_Exercise prompt:_
Everything from the line containing "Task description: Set" through the final line of the material is to be restated word for word, and only that.

_Stored data:_
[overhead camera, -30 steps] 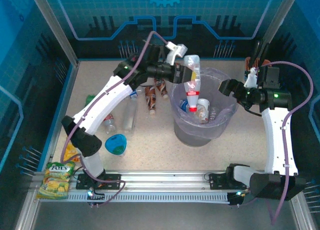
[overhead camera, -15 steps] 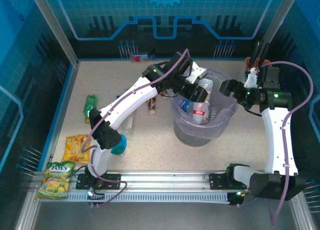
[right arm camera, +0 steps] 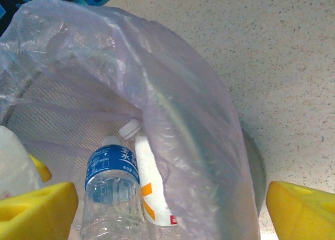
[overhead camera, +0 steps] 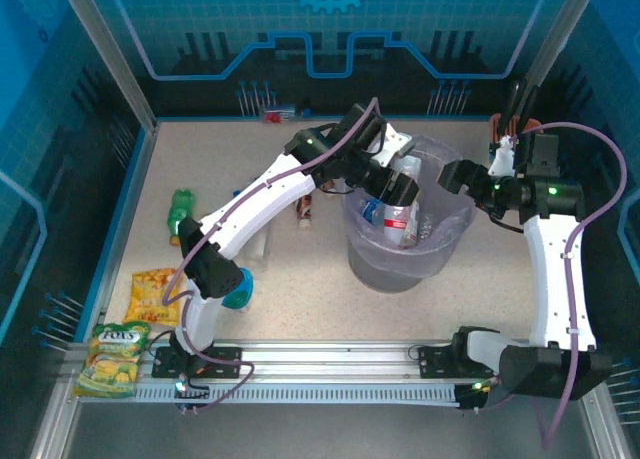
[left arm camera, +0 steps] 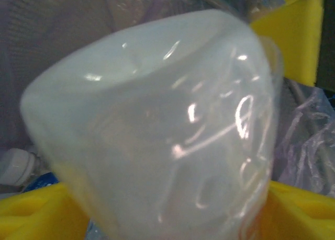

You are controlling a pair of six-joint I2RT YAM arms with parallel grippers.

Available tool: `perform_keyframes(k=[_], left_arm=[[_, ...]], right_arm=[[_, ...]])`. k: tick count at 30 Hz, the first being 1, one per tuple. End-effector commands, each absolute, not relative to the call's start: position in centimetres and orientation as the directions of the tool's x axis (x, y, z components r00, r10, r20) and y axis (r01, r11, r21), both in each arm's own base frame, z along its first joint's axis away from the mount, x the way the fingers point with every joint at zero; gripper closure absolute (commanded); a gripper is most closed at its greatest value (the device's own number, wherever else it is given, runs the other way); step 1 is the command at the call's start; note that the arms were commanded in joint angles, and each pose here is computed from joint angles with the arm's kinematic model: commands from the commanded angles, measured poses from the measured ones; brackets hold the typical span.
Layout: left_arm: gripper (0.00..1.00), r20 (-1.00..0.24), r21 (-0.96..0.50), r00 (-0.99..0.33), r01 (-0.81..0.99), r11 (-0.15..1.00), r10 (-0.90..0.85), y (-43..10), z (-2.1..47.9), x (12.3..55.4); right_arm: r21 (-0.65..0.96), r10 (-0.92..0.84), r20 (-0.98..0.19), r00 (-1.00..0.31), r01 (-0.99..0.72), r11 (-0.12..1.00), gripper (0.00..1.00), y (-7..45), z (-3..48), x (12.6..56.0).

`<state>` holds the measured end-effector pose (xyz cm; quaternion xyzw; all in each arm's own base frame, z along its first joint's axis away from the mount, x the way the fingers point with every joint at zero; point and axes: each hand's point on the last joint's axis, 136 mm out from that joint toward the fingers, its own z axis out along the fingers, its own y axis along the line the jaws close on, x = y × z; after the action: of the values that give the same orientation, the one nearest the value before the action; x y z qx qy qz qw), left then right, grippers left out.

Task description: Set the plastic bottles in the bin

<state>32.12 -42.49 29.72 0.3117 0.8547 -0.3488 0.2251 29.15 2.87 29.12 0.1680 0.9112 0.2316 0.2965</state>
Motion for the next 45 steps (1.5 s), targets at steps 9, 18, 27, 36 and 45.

_Response to this exercise:_
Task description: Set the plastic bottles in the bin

<state>32.12 -42.49 29.72 0.3117 0.8547 -0.3488 0.2251 29.15 2.87 29.12 0.1680 0.9112 0.2316 0.2965</state>
Motion for the next 45 steps (1.5 s), targets at steps 9, 18, 27, 36 and 45.

The output is now complete.